> Provided records:

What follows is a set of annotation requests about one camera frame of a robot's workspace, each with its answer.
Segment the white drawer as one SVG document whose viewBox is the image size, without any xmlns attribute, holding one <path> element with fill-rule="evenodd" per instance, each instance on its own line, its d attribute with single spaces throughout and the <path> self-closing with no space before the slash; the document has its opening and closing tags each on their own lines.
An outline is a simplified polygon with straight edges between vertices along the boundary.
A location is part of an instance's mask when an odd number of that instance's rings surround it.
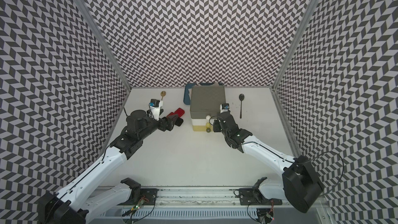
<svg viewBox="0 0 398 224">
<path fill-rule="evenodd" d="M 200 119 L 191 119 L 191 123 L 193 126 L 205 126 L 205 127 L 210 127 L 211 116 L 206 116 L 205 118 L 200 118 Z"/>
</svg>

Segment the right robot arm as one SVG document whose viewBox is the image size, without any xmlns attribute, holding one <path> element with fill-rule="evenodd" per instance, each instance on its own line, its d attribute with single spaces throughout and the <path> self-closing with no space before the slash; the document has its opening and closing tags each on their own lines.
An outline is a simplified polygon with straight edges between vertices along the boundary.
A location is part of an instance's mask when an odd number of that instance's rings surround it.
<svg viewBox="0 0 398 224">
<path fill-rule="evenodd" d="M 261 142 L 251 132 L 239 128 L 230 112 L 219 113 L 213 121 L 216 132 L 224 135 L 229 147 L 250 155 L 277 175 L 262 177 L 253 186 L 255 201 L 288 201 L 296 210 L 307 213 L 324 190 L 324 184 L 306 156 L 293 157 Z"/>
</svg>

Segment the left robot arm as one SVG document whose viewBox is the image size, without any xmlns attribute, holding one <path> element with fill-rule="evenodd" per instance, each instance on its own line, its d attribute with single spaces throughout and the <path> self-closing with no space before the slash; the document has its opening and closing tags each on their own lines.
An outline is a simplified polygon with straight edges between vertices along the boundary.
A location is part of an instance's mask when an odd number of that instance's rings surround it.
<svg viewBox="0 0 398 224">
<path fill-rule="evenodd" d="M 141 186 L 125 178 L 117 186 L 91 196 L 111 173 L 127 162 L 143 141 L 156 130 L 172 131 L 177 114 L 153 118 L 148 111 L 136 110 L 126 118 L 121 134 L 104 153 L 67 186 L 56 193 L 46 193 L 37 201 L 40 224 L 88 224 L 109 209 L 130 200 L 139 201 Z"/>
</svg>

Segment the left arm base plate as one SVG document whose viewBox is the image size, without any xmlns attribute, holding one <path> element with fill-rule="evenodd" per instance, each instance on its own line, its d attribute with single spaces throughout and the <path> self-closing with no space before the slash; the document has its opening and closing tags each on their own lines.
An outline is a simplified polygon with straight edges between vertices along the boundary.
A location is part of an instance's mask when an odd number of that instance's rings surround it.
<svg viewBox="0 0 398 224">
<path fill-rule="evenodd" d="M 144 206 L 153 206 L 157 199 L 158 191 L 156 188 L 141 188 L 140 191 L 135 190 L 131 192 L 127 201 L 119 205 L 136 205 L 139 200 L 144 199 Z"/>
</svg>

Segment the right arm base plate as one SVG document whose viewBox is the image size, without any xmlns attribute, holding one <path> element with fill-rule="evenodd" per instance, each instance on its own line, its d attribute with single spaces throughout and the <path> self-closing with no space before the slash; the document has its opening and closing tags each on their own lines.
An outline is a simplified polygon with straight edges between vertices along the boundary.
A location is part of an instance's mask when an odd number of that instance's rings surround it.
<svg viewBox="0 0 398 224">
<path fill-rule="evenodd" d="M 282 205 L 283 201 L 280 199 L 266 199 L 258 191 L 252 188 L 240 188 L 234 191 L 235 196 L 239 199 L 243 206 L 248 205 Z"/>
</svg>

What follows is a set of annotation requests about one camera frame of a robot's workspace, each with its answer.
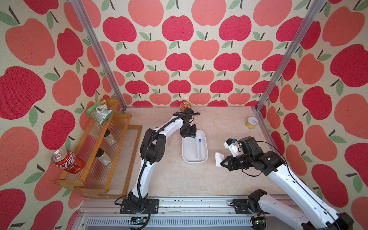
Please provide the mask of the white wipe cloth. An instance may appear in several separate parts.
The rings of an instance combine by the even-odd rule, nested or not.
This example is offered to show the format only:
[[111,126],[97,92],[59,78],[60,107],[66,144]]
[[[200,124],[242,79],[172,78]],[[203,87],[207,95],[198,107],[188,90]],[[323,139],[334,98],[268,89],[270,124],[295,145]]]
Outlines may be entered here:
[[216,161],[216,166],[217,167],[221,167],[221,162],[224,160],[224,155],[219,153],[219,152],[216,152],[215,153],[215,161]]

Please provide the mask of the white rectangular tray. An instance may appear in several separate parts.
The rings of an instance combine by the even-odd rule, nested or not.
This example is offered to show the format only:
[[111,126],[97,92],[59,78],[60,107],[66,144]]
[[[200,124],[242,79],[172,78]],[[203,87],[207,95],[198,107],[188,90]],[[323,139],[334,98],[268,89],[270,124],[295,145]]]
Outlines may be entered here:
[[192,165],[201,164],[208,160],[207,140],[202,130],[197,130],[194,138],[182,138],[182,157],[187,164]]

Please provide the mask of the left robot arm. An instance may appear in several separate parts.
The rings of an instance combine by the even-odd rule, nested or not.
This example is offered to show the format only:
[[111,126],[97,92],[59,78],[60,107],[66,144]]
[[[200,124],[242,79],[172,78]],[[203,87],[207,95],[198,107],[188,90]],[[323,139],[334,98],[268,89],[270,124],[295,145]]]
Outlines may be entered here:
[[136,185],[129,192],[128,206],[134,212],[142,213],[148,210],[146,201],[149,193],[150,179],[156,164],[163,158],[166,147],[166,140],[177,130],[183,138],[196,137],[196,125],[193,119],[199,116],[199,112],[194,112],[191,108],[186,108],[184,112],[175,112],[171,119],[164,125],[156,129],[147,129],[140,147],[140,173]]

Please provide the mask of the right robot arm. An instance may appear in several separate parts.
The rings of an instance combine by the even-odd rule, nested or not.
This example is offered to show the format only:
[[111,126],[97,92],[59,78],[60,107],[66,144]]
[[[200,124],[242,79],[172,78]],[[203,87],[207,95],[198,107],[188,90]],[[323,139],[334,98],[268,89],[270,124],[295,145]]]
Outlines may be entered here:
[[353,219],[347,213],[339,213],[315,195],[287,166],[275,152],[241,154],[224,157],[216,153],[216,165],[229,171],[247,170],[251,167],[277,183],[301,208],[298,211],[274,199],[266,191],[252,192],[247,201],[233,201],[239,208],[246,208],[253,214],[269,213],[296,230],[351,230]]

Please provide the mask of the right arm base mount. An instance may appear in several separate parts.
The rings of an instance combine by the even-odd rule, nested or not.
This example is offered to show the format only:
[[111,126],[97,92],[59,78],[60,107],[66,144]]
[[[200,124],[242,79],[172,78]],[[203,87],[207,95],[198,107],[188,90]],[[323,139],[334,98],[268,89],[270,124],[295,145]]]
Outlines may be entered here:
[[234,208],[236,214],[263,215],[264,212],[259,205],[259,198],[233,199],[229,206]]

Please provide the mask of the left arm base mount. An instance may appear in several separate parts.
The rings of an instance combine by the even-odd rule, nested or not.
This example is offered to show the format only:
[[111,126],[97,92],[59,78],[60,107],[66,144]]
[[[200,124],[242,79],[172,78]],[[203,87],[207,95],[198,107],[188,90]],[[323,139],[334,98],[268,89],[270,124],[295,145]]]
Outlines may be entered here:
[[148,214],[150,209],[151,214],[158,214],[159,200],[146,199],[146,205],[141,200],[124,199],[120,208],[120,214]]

> Task instructions: Leaving the images out, print the records above exactly.

> Result of this task:
What follows is a set of annotation requests about one camera frame of a robot's workspace, each with its answer.
Segment the white drawer as one SVG document whose viewBox is the image size, without any xmlns attribute, holding one <path> element with fill-rule="evenodd" per instance, each instance on its own line, its d attribute with single spaces throughout and the <path> self-closing with no space before the slash; the document has its opening and closing tags each on their own lines.
An outline is a simplified polygon with straight edges between vertices along the boundary.
A location is part of an instance's mask when an odd number of that instance's rings surround it.
<svg viewBox="0 0 398 224">
<path fill-rule="evenodd" d="M 200 119 L 191 119 L 191 123 L 193 126 L 205 126 L 205 127 L 210 127 L 211 116 L 206 116 L 205 118 L 200 118 Z"/>
</svg>

Segment the right robot arm as one SVG document whose viewBox is the image size, without any xmlns attribute, holding one <path> element with fill-rule="evenodd" per instance, each instance on its own line, its d attribute with single spaces throughout and the <path> self-closing with no space before the slash; the document has its opening and closing tags each on their own lines.
An outline is a simplified polygon with straight edges between vertices along the boundary.
A location is part of an instance's mask when an odd number of that instance's rings surround it.
<svg viewBox="0 0 398 224">
<path fill-rule="evenodd" d="M 261 142 L 251 132 L 239 128 L 230 112 L 219 113 L 213 121 L 216 132 L 224 135 L 229 147 L 250 155 L 277 175 L 262 177 L 253 186 L 255 201 L 288 201 L 296 210 L 307 213 L 324 190 L 324 184 L 306 156 L 293 157 Z"/>
</svg>

Segment the left robot arm as one SVG document whose viewBox is the image size, without any xmlns attribute, holding one <path> element with fill-rule="evenodd" per instance, each instance on its own line, its d attribute with single spaces throughout and the <path> self-closing with no space before the slash; the document has its opening and closing tags each on their own lines.
An outline is a simplified polygon with straight edges between vertices along the boundary.
A location is part of an instance's mask when an odd number of that instance's rings surround it.
<svg viewBox="0 0 398 224">
<path fill-rule="evenodd" d="M 141 186 L 125 178 L 117 186 L 91 196 L 111 173 L 127 162 L 143 141 L 156 130 L 172 131 L 177 114 L 153 118 L 148 111 L 136 110 L 126 118 L 121 134 L 104 153 L 67 186 L 56 193 L 46 193 L 37 201 L 40 224 L 88 224 L 109 209 L 130 200 L 139 201 Z"/>
</svg>

Segment the left arm base plate as one SVG document whose viewBox is the image size, without any xmlns attribute, holding one <path> element with fill-rule="evenodd" per instance, each instance on its own line, its d attribute with single spaces throughout and the <path> self-closing with no space before the slash; the document has its opening and closing tags each on their own lines.
An outline is a simplified polygon with straight edges between vertices along the boundary.
A location is part of an instance's mask when an odd number of that instance's rings surround it.
<svg viewBox="0 0 398 224">
<path fill-rule="evenodd" d="M 144 206 L 153 206 L 157 199 L 158 191 L 156 188 L 141 188 L 140 191 L 135 190 L 131 192 L 127 201 L 119 205 L 136 205 L 139 200 L 144 199 Z"/>
</svg>

Segment the right arm base plate as one SVG document whose viewBox is the image size, without any xmlns attribute, holding one <path> element with fill-rule="evenodd" per instance, each instance on its own line, its d attribute with single spaces throughout and the <path> self-closing with no space before the slash; the document has its opening and closing tags each on their own lines.
An outline is a simplified polygon with straight edges between vertices along the boundary.
A location is part of an instance's mask when an odd number of that instance's rings surround it.
<svg viewBox="0 0 398 224">
<path fill-rule="evenodd" d="M 282 205 L 283 201 L 280 199 L 266 199 L 258 191 L 252 188 L 240 188 L 234 191 L 235 196 L 239 199 L 243 206 L 248 205 Z"/>
</svg>

What follows is a set of annotation requests about one camera frame of a robot's workspace, each with its answer.
Please provide the mask of the white wipe cloth. An instance may appear in several separate parts.
The rings of an instance combine by the even-odd rule, nested or not.
This example is offered to show the format only:
[[111,126],[97,92],[59,78],[60,107],[66,144]]
[[[200,124],[242,79],[172,78]],[[203,87],[207,95],[198,107],[188,90]],[[323,139],[334,98],[268,89],[270,124],[295,145]]]
Outlines may be entered here:
[[216,161],[216,166],[217,167],[221,167],[221,162],[224,160],[224,155],[219,153],[219,152],[216,152],[215,153],[215,161]]

Please provide the mask of the white rectangular tray. An instance may appear in several separate parts.
The rings of an instance combine by the even-odd rule, nested or not.
This example is offered to show the format only:
[[111,126],[97,92],[59,78],[60,107],[66,144]]
[[[200,124],[242,79],[172,78]],[[203,87],[207,95],[198,107],[188,90]],[[323,139],[334,98],[268,89],[270,124],[295,145]]]
Outlines may be entered here:
[[192,165],[201,164],[208,160],[207,140],[202,130],[197,130],[194,138],[182,138],[182,157],[187,164]]

Please provide the mask of the left robot arm. An instance may appear in several separate parts.
The rings of an instance combine by the even-odd rule, nested or not.
This example is offered to show the format only:
[[111,126],[97,92],[59,78],[60,107],[66,144]]
[[[200,124],[242,79],[172,78]],[[203,87],[207,95],[198,107],[188,90]],[[323,139],[334,98],[268,89],[270,124],[295,145]]]
Outlines may be entered here:
[[136,185],[129,192],[128,206],[134,212],[142,213],[148,210],[146,201],[149,193],[150,179],[156,164],[163,158],[166,147],[166,140],[177,130],[183,138],[196,137],[196,125],[193,119],[199,116],[199,112],[194,112],[191,108],[186,108],[184,112],[175,112],[171,119],[164,125],[156,129],[147,129],[140,147],[140,173]]

Please provide the mask of the right robot arm. An instance may appear in several separate parts.
The rings of an instance combine by the even-odd rule, nested or not.
This example is offered to show the format only:
[[111,126],[97,92],[59,78],[60,107],[66,144]]
[[[200,124],[242,79],[172,78]],[[203,87],[207,95],[198,107],[188,90]],[[323,139],[334,98],[268,89],[270,124],[295,145]]]
Outlines may be entered here:
[[353,219],[347,213],[339,213],[315,195],[287,166],[275,152],[241,154],[224,157],[216,153],[216,165],[229,171],[247,170],[251,167],[277,183],[301,208],[298,211],[274,199],[266,191],[252,192],[247,201],[233,201],[239,208],[246,208],[253,214],[269,213],[296,230],[351,230]]

Please provide the mask of the right arm base mount. An instance may appear in several separate parts.
The rings of an instance combine by the even-odd rule, nested or not.
This example is offered to show the format only:
[[111,126],[97,92],[59,78],[60,107],[66,144]]
[[[200,124],[242,79],[172,78]],[[203,87],[207,95],[198,107],[188,90]],[[323,139],[334,98],[268,89],[270,124],[295,145]]]
Outlines may be entered here:
[[234,208],[236,214],[263,215],[264,212],[259,205],[259,198],[233,199],[229,206]]

Please provide the mask of the left arm base mount. An instance may appear in several separate parts.
The rings of an instance combine by the even-odd rule, nested or not.
This example is offered to show the format only:
[[111,126],[97,92],[59,78],[60,107],[66,144]]
[[[200,124],[242,79],[172,78]],[[203,87],[207,95],[198,107],[188,90]],[[323,139],[334,98],[268,89],[270,124],[295,145]]]
Outlines may be entered here:
[[148,214],[150,209],[151,214],[158,214],[159,200],[146,199],[146,205],[141,200],[124,199],[120,208],[120,214]]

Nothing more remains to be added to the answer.